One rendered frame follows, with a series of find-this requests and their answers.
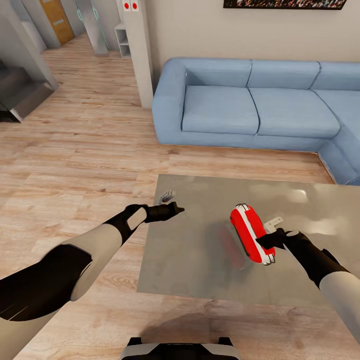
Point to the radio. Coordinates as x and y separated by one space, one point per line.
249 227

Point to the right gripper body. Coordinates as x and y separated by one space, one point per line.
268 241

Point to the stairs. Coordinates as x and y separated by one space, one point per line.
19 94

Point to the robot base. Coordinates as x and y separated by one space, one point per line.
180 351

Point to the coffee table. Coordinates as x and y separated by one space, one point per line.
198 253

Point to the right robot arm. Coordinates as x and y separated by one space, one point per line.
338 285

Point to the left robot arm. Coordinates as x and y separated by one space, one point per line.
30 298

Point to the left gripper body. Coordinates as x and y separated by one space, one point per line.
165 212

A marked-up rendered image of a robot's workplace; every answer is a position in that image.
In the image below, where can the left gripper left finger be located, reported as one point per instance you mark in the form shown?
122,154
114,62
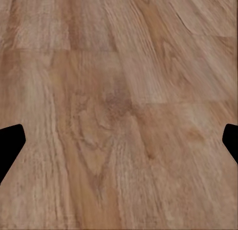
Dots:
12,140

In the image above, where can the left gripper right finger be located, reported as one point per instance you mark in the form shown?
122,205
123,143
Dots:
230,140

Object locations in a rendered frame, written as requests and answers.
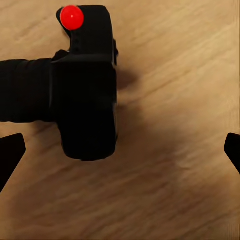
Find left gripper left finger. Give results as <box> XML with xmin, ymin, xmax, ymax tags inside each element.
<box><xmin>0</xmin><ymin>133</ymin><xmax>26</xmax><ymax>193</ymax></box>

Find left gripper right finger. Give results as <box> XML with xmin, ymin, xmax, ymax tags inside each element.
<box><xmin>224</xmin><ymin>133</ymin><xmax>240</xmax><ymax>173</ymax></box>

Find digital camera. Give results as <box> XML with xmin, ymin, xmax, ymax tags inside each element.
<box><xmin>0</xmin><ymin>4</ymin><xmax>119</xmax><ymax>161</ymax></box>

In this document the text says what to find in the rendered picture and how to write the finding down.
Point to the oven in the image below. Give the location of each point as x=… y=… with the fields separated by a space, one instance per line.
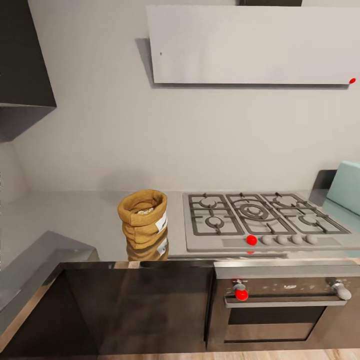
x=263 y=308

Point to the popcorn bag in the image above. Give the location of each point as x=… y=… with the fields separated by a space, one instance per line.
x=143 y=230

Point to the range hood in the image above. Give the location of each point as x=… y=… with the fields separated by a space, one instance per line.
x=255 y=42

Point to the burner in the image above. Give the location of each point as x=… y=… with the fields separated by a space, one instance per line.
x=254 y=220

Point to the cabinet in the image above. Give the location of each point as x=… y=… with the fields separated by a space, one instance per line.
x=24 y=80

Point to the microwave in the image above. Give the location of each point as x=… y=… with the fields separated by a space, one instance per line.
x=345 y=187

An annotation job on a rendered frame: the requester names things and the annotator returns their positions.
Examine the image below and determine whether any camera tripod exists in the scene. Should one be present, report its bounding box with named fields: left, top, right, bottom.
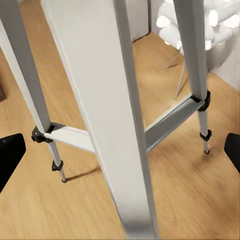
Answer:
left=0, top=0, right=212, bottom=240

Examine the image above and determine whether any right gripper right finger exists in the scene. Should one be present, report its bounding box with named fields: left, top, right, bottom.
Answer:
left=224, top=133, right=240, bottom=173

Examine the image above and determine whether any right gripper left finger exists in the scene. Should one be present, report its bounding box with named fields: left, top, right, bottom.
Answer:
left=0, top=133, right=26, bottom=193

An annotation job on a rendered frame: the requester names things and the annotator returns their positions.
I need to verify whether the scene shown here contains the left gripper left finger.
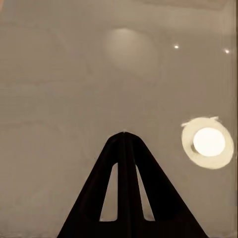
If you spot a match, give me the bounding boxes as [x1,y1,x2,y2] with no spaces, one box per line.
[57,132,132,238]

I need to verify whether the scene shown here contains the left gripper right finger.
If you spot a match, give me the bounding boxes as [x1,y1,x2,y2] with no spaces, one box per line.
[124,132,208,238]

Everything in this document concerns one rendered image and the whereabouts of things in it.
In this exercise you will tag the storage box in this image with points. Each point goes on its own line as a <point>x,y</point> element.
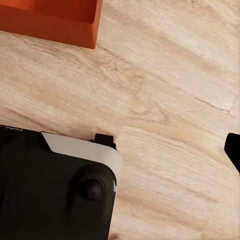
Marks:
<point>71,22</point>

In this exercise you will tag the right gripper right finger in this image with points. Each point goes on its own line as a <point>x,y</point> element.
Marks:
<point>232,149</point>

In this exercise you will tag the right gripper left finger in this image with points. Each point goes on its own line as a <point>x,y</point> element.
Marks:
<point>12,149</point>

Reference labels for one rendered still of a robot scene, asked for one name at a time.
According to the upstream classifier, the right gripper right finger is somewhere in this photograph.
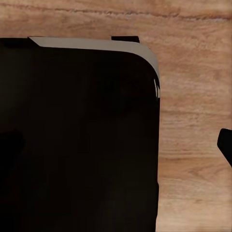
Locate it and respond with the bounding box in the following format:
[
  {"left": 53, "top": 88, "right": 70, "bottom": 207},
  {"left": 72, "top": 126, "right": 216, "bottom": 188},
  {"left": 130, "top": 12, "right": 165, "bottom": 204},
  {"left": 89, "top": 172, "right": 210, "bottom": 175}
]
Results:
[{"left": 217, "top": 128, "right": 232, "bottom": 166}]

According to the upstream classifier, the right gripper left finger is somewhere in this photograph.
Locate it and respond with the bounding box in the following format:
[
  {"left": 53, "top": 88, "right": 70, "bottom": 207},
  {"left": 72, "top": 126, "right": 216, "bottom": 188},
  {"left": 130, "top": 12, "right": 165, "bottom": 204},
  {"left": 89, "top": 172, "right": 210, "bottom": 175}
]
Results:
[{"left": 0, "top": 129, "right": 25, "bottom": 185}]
═══
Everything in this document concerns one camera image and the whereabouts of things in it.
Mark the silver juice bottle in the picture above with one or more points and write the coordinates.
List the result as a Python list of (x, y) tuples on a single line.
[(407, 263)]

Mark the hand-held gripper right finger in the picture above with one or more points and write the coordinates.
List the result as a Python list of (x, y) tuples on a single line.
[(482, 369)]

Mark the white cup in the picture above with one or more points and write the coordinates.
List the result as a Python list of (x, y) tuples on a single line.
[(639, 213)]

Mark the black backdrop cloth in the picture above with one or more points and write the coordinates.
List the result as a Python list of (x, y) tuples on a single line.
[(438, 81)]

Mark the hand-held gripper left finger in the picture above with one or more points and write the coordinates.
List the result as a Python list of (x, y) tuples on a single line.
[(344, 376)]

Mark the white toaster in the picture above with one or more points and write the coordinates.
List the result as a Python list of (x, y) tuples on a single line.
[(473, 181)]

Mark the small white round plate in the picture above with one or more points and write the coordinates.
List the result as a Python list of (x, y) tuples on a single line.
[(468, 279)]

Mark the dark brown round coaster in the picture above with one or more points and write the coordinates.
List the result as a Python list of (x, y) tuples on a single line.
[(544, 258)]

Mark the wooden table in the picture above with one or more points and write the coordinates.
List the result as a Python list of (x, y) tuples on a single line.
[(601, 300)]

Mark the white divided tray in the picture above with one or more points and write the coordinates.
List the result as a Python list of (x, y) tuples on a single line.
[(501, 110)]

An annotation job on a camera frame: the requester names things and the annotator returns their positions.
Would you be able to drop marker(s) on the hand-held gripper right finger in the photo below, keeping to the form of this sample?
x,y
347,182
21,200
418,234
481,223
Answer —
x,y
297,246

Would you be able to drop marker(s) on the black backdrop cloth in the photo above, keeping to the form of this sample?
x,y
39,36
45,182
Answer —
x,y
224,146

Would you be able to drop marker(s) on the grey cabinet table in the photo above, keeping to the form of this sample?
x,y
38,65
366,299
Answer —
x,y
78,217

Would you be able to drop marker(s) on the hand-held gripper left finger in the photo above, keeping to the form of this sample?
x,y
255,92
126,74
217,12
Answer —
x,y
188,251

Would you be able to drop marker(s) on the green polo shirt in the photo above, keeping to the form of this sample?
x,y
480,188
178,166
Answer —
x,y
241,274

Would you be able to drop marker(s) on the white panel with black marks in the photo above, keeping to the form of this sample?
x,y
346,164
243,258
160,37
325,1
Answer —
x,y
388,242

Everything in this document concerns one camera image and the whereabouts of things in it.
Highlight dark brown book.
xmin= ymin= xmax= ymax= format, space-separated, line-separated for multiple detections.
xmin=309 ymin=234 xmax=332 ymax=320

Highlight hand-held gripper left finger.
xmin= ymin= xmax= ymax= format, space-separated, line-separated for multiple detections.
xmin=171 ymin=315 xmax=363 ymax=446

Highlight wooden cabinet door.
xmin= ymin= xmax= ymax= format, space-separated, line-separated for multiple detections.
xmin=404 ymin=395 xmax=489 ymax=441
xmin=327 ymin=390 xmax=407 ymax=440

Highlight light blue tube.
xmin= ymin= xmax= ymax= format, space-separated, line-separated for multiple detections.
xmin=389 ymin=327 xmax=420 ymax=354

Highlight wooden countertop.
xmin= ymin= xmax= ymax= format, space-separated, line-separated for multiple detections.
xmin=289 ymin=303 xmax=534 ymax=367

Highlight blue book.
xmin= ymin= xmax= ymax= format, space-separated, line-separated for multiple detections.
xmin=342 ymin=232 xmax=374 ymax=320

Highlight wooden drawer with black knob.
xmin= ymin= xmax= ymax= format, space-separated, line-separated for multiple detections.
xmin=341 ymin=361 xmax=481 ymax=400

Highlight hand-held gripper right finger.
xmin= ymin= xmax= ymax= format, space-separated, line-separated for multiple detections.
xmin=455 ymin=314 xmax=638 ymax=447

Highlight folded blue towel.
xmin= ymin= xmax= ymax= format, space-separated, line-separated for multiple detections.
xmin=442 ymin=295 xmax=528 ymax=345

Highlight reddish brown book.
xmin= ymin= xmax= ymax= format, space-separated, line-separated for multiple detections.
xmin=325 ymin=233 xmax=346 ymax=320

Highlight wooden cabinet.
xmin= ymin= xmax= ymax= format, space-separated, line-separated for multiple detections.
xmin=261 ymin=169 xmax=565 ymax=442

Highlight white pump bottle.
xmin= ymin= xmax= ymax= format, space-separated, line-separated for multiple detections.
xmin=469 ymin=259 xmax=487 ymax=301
═══
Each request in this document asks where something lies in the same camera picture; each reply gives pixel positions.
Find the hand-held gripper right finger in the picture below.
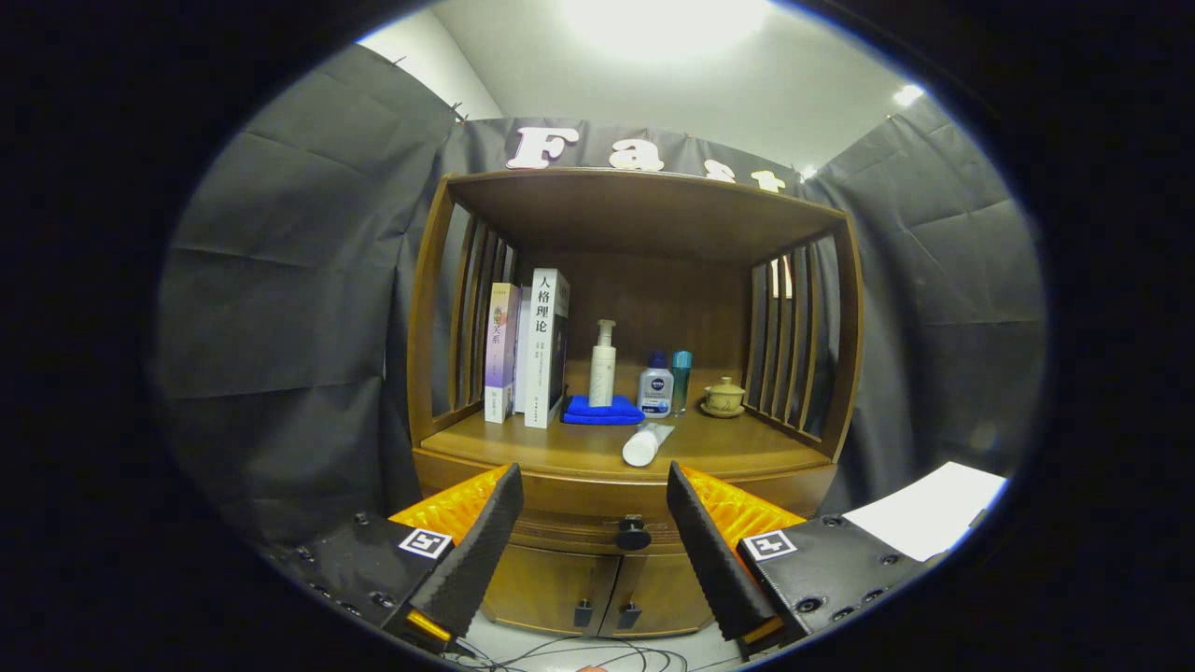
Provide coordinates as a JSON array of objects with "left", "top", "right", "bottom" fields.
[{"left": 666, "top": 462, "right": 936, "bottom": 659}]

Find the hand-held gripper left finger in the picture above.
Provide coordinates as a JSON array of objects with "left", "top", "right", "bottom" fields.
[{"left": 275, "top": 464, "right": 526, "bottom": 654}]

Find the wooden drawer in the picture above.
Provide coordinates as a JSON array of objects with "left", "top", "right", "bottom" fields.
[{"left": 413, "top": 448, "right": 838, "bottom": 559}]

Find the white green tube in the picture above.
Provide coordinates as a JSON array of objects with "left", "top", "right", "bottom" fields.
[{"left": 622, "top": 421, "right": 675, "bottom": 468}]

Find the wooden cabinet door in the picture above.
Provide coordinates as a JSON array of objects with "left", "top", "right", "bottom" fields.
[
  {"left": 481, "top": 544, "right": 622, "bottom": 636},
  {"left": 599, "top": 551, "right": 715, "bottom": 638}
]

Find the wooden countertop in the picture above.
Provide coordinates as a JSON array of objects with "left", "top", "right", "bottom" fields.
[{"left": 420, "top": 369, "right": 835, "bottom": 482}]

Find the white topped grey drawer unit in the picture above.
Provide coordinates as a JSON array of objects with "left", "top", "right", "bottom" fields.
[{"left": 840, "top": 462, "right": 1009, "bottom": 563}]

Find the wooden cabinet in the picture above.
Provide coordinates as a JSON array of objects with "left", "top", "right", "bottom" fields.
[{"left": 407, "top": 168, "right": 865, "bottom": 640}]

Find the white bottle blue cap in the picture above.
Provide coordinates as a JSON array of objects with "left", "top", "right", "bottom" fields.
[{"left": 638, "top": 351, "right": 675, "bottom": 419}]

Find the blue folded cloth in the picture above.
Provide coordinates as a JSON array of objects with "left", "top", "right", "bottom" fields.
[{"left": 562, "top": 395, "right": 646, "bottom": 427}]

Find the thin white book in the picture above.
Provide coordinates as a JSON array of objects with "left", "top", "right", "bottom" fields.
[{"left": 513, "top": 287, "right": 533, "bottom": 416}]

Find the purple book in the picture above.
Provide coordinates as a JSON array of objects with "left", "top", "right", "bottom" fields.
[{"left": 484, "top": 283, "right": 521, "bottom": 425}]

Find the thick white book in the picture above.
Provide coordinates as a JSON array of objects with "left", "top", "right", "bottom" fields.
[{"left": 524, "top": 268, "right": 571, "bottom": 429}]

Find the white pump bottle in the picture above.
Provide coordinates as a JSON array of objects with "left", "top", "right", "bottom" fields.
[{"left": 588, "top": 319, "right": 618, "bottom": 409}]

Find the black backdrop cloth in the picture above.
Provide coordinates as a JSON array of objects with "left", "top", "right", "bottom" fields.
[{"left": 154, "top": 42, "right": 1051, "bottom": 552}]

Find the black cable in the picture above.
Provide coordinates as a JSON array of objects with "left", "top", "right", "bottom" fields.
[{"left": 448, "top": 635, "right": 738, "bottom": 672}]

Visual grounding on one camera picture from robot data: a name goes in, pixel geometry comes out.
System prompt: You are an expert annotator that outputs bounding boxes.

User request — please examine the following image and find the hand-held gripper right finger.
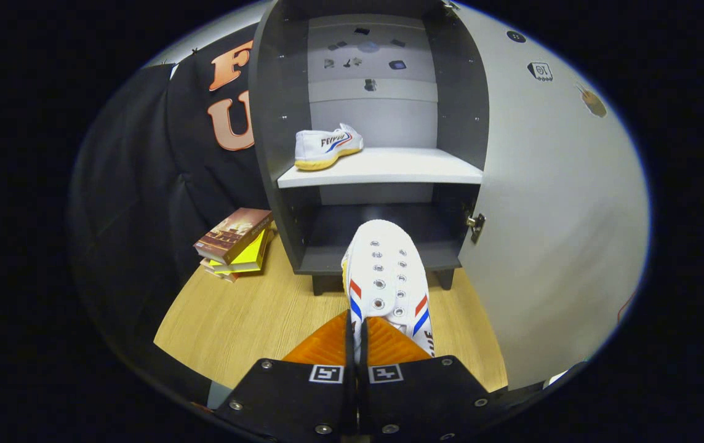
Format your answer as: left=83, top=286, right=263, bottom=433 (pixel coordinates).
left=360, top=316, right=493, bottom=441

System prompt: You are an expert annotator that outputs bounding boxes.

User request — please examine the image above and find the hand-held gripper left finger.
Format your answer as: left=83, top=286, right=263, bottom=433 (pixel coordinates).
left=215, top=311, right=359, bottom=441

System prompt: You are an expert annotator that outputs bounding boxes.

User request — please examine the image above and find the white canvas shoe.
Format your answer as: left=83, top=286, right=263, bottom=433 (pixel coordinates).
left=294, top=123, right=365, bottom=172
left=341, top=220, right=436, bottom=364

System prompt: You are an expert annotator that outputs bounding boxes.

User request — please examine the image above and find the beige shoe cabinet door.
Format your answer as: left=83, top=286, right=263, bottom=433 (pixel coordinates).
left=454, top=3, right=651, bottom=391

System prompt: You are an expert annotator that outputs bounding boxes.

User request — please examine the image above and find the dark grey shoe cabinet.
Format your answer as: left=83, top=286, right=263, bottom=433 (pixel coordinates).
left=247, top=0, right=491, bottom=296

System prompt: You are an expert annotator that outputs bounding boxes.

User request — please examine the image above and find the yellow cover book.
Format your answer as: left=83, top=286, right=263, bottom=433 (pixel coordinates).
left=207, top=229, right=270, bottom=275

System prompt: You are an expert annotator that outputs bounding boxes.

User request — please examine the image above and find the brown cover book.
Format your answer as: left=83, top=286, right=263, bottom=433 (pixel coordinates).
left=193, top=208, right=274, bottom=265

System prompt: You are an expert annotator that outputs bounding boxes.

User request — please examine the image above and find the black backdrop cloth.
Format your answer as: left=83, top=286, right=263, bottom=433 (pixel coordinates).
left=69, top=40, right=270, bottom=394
═══
EXERCISE: Extract every line above that contains the word "cloth".

SOLUTION BELOW:
Mark the black backdrop cloth in the picture above with one or more points and write the coordinates.
Would you be able to drop marker(s) on the black backdrop cloth in the photo above, keeping to the form of this sample?
Find the blue folded cloth in the picture above.
Find the black backdrop cloth in the picture above.
User request — please examine the image above and find the black backdrop cloth.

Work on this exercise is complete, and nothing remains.